There are probably bugs in the GNU C library. There are certainly errors and omissions in this manual. If you report them, they will get fixed. If you don't, no one will ever know about them and they will remain unfixed for all eternity, if not longer.
It is a good idea to verify that the problem has not already been reported. Bugs are documented in two places: The file BUGS describes a number of well known bugs and the bug tracking system has a WWW interface at http://www-gnats.gnu.org:8080/cgi-bin/wwwgnats.pl. The WWW interface gives you access to open and closed reports. The closed reports normally include a patch or a hint on solving the problem.
To report a bug, first you must find it. Hopefully, this will be the hard part. Once you've found a bug, make sure it's really a bug. A good way to do this is to see if the GNU C library behaves the same way some other C library does. If so, probably you are wrong and the libraries are right (but not necessarily). If not, one of the libraries is probably wrong. It might not be the GNU library. Many historical Unix C libraries permit things that we don't, such as closing a file twice.
If you think you have found some way in which the GNU C library does not conform to the ISO and POSIX standards (see Standards and Portability), that is definitely a bug. Report it!
Once you're sure you've found a bug, try to narrow it down to the smallest test case that reproduces the problem. In the case of a C library, you really only need to narrow it down to one library function call, if possible. This should not be too difficult.
The final step when you have a simple test case is to report the bug.
Do this using the
glibcbug script. It is installed with libc, or
if you haven't installed it, will be in your build directory. Send your
test case, the results you got, the results you expected, and what you
think the problem might be (if you've thought of anything).
glibcbug will insert the configuration information we need to
see, and ship the report off to [email protected]. Don't send
a message there directly; it is fed to a program that expects mail to be
formatted in a particular way. Use the script.

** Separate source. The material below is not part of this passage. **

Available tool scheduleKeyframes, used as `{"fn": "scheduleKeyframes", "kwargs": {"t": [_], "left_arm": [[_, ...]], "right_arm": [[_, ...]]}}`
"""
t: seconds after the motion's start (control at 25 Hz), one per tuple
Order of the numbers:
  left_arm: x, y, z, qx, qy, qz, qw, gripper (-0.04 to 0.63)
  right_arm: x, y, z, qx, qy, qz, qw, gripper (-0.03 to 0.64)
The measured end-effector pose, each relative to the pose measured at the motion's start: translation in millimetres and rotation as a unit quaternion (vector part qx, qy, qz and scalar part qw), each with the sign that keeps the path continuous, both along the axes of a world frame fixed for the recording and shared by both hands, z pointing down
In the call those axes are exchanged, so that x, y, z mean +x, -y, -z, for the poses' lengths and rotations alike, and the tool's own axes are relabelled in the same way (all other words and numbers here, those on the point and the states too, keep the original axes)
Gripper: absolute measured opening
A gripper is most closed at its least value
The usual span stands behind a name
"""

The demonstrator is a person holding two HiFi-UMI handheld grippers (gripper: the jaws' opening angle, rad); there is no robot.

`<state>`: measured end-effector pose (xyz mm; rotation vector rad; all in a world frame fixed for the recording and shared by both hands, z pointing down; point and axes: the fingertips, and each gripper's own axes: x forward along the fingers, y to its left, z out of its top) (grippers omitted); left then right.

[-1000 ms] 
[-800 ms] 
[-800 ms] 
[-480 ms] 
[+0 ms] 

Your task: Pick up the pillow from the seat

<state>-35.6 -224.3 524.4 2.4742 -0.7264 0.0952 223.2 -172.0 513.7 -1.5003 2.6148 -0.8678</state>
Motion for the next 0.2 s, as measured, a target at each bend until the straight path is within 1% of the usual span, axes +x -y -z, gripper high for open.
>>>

If you are not sure how a function should behave, and this manual doesn't tell you, that's a bug in the manual. Report that too! If the function's behavior disagrees with the manual, then either the library or the manual has a bug, so report the disagreement. If you find any errors or omissions in this manual, please report them to the Internet address [email protected]. If you refer to specific sections of the manual, please include the section names for easier identification.